Every world has its devils
You won’t escape these anymore
than you’ll capture them

Now I see what you meant when you said
we should have another superpower
after invisibility or
absolutely nothing

Blacks & Indians

in this town billeted inside white guilt
We should have pain-love & longing-anger
like ice cubes in warm beerWe should
have women who don’t destroy their men
as if soldiers trained by their jungle-soaked fathers
We should expect no one
will understand this; press our own
sweet confections from the inverse molds
of these stale dark emotions
no American History book will ever reference

This is grim and despairing, but Lee concludes “The Book of Blackouts” with the promise that the speaker will “finally understand / All this sadness / did not eventually drown / our love&#8212 “. There’s something post-Romantic about this&#8212Lee writes frequently and without irony about love and friendship&#8212but it is not indulgent or salvific. Even at his mooniest, Lee is more than a Matthew Arnold, a figure who cannot help but take the cacophony of the world as a personal insult.
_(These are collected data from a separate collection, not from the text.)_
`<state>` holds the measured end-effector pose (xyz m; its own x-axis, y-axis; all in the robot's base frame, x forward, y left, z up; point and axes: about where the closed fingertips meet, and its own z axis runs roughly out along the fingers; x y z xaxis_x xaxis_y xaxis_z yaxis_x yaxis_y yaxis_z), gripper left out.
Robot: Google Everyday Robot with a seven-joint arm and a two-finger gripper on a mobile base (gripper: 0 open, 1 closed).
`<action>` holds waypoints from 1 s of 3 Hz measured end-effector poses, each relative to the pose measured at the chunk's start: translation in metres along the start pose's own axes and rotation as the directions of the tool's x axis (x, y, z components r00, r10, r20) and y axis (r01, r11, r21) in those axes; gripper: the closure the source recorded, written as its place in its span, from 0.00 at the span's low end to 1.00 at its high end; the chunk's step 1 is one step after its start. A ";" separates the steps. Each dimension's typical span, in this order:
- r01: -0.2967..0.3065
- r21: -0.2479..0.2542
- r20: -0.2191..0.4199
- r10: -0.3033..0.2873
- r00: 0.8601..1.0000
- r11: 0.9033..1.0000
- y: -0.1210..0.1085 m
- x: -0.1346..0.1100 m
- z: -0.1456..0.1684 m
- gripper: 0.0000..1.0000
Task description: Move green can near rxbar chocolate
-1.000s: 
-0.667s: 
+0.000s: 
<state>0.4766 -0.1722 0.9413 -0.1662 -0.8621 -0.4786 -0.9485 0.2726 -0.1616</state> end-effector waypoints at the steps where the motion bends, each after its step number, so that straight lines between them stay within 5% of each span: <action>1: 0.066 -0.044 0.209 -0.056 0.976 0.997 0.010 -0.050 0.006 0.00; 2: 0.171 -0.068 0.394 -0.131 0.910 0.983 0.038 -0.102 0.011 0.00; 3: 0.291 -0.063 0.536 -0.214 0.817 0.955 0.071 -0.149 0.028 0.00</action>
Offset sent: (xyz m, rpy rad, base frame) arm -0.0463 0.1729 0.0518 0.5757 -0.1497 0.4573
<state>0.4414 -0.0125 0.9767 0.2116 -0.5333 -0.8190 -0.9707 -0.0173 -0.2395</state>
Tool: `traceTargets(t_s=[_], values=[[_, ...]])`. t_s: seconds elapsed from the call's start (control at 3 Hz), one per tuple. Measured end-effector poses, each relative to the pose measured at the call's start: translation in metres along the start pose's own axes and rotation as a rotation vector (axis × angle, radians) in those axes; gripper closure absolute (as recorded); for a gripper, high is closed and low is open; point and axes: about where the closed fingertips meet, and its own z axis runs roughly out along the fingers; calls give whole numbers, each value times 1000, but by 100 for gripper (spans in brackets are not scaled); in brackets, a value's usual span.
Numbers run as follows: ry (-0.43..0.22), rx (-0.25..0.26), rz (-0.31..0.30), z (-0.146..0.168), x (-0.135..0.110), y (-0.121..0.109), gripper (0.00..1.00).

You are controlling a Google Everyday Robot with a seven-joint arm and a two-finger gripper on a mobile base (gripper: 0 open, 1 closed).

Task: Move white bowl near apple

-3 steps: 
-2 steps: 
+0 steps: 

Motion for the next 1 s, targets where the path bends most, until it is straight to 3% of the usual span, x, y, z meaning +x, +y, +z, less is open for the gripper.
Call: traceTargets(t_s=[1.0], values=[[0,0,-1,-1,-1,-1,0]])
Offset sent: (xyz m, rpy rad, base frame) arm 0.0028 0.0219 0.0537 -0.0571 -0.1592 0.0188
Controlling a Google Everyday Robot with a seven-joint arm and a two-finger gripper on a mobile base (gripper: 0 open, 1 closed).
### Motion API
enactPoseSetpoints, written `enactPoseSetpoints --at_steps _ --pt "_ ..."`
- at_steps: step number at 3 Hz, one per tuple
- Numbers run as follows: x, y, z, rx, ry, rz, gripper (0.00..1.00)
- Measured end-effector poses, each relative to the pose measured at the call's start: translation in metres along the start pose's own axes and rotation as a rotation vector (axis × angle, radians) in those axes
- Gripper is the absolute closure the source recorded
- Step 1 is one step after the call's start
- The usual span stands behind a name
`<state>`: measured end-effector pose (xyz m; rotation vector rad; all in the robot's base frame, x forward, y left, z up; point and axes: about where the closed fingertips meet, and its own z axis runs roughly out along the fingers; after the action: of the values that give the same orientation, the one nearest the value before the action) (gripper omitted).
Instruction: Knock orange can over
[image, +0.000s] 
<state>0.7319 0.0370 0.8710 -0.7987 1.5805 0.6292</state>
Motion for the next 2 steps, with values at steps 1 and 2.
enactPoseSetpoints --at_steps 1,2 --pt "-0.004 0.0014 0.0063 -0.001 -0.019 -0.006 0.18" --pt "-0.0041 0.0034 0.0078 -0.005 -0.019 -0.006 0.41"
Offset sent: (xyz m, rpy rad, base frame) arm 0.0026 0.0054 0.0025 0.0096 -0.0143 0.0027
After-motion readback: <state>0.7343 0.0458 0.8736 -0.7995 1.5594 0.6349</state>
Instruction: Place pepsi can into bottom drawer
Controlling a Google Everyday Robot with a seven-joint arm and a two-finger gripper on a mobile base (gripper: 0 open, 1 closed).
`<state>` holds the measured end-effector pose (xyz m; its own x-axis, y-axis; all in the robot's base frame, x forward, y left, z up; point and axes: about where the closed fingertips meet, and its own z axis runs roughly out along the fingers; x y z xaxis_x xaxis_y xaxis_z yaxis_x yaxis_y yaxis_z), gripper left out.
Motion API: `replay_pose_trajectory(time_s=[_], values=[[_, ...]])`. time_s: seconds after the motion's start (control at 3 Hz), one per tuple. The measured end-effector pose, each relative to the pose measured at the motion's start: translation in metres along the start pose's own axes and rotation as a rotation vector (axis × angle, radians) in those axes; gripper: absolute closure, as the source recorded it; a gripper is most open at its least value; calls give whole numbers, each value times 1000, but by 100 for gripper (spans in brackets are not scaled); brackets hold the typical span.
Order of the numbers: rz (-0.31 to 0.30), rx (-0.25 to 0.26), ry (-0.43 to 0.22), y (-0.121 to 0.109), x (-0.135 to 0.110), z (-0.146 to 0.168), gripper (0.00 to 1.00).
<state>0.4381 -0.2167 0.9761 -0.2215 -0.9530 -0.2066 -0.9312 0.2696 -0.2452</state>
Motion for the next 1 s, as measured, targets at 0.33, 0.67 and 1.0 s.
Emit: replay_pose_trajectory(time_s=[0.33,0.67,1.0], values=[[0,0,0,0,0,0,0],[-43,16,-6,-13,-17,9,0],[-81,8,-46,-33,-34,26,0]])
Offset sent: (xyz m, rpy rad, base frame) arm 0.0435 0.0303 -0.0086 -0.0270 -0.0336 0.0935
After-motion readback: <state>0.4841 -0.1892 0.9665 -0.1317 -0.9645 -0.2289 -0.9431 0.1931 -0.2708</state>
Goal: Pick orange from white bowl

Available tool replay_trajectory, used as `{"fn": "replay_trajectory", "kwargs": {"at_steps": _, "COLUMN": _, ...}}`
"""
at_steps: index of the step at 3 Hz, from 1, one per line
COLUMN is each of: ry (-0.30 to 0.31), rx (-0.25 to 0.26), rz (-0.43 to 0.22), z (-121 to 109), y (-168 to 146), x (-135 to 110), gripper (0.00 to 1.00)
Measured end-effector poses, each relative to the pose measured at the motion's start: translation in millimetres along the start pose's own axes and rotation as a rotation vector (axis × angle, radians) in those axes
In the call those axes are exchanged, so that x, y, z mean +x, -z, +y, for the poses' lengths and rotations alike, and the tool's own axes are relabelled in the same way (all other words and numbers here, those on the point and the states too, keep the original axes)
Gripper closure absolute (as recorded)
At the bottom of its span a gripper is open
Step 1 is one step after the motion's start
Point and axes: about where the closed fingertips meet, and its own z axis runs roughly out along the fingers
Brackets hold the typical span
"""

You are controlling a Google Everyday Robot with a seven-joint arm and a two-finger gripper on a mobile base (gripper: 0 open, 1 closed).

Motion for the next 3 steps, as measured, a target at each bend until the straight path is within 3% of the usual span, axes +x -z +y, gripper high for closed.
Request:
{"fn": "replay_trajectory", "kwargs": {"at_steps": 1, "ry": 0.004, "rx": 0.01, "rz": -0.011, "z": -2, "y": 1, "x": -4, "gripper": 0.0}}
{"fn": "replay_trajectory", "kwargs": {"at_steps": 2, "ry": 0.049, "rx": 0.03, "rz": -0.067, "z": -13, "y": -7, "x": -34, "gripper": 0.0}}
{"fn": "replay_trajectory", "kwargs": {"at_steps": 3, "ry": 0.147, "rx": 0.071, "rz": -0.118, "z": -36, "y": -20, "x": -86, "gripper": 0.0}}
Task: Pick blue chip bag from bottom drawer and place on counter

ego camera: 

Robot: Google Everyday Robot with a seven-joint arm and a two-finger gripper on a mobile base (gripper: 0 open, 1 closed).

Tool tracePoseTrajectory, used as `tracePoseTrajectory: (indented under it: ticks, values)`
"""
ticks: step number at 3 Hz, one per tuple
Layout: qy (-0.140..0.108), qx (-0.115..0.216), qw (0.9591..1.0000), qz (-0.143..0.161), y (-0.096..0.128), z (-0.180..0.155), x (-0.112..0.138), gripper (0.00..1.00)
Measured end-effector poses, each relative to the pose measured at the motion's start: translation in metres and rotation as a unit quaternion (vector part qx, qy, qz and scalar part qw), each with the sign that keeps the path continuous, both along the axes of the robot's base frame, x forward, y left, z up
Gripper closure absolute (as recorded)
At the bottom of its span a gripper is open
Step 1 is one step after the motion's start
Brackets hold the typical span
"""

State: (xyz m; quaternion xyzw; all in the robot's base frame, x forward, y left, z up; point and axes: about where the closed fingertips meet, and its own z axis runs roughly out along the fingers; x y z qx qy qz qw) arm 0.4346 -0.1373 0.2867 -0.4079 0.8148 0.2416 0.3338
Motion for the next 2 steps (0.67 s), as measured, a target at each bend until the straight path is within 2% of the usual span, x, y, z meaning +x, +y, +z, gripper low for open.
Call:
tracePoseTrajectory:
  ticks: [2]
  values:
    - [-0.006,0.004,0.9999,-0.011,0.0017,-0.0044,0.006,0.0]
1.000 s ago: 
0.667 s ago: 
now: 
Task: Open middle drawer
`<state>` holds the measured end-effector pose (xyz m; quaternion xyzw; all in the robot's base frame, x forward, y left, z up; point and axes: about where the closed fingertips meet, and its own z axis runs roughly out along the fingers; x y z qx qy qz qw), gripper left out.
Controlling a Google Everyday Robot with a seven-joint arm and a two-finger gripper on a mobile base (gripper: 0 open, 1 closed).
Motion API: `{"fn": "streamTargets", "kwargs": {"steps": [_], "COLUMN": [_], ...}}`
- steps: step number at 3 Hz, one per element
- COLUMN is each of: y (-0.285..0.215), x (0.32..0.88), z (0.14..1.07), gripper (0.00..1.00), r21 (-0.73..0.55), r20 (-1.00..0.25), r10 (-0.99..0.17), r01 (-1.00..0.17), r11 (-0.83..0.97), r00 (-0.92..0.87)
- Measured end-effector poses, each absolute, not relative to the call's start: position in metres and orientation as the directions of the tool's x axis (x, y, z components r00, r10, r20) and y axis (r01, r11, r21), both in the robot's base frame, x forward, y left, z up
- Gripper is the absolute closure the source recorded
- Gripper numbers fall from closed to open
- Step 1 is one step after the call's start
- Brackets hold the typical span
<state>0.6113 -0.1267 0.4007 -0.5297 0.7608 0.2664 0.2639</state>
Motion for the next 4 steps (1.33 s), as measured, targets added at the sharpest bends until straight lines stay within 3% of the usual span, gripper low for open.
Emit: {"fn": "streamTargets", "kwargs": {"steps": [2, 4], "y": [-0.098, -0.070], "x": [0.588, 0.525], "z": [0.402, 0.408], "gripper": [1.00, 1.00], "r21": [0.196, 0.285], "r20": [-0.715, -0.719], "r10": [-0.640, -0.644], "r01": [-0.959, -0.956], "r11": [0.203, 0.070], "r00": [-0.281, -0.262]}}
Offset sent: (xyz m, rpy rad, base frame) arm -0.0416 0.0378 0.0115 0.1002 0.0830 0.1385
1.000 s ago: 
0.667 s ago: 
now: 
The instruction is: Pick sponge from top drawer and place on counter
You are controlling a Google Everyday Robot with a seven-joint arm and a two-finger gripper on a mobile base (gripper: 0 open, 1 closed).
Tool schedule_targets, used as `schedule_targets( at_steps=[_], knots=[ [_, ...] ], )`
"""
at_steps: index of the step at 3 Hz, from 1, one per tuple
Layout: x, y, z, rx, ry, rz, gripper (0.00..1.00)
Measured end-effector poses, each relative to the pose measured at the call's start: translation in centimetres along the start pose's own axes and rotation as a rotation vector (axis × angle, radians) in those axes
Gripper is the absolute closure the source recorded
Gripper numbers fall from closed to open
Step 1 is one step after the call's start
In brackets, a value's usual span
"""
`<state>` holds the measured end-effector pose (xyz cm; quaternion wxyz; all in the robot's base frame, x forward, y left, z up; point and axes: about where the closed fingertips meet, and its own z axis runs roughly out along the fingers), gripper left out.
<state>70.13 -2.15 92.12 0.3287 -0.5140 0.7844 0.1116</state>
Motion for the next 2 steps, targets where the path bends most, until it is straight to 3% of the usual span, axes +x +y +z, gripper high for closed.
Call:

If the modern world is a problem, it’s a fascinating one, both despite and because of its crimes, both large and small, and Lee does this truth better than justice. I don’t always enjoy every last element of his verse (I think his language is sharpest when he cuts the comic with the tragic, but when he tries the reverse, the results can be too purple for my taste), but I think he’s deadly accurate when it comes to characterizing the difficulties of committing to a single point of view, even when the self under consideration is one’s own. In one of the poems in Whorled that best showcases how attuned Lee is to temptations and flaws of easy, self-satisfying answers, “The Riddles”, the speaker tells the story of how, when he was six years old in Seoul, “Jimmy Riddle, son of an American / businessman, five-fingered / cash from my mother’s purse / while hiding in our closet.” Over the years, the narrator turns over every possible reason for this literally petty larceny:

There had to be
some other impulse, some reason
why
a rich white boy playing in a native’s humbler apartment
would pocket cash
then deny, pretend, blame,
and never once cry—

and in struggling to answer that question, Lee considers all the relevant variables: class dynamics, represented by his mother’s exasperated refusal of Riddle Sr.’s cash remedy, an act equally evidential of racist and nationalist norms. He also wonders if simple familial psychology explains Jimmy’s theft. In short, he makes a list, but also explodes each item on it, which is the inexorable result of examining anything at length. Every interpretation marks a location on a map of possibilities, but spend too long at any one marker and you get lost. As both list-maker and collection of listed attributes, Lee finally asks

Or is this all too easy?
Is the blinding dynamo here my own inner rationale—

Not only for Jimmy Riddle,
and his misplaced, dysfunctional family,
but also my own
small spun soul
Tangled there, with his, somewhere
over that cold, inscrutable ocean?

Note that Lee doesn’t answer his own question. Maybe it is all too easy, the formulation of answers, the compression of complex facts into simple lists. Maybe that isn’t too easy at all, and Jimmy (as can be much of the world) can be explained away with a thorough enough catalogue of impersonal factors. But the more likely case is that Lee is right to answer first and ask questions later. Whorled is not a book of clean lines and sharp corners, a book that’s also a box. It spills and erupts and makes a mess, but its lists expand and grow, as living things do. A ledger is an enumeration, but what it enumerates is transactional and thus a record of exchange, intimacy, the trace evidence of the social. Lee sometimes experiences listing as exasperating (how many adjectives, after all, does it take to adequately describe a noun? How many elements of the world must one name before one can simply call it the world?) but he is also aware of how much more beautiful and vital are the many than the one. It’s this truth to which he is inclined. It’s fitting, because while to list does mean to enumerate, it also means to lean towards. List, which comes from the word we once used to describe what it means to love.